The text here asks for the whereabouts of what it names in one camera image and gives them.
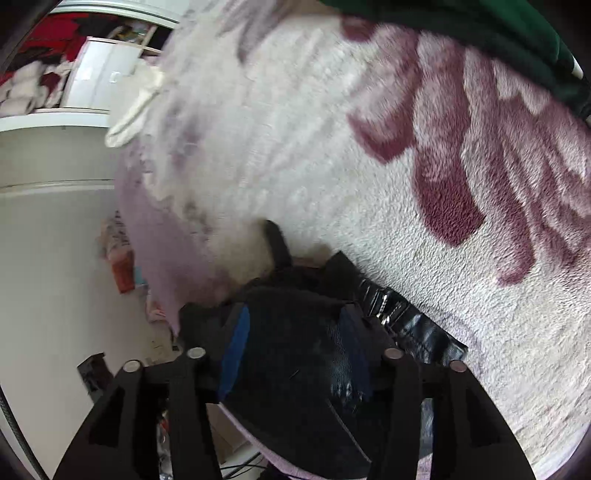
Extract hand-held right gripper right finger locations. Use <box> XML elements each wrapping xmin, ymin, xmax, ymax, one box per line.
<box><xmin>341</xmin><ymin>304</ymin><xmax>536</xmax><ymax>480</ymax></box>

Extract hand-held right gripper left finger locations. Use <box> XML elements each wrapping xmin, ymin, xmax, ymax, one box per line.
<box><xmin>53</xmin><ymin>305</ymin><xmax>252</xmax><ymax>480</ymax></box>

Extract black leather jacket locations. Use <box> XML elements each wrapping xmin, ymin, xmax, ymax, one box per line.
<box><xmin>178</xmin><ymin>219</ymin><xmax>468</xmax><ymax>480</ymax></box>

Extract red clothes in wardrobe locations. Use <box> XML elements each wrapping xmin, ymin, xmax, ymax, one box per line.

* Exercise: From the entries above, collect every line with the string "held" in it.

* Exercise output:
Extract hand-held right gripper right finger locations. Use <box> XML elements each wrapping xmin, ymin, xmax, ymax, one box per line.
Extract hand-held right gripper left finger locations. Use <box> XML elements each wrapping xmin, ymin, xmax, ymax, one box per line.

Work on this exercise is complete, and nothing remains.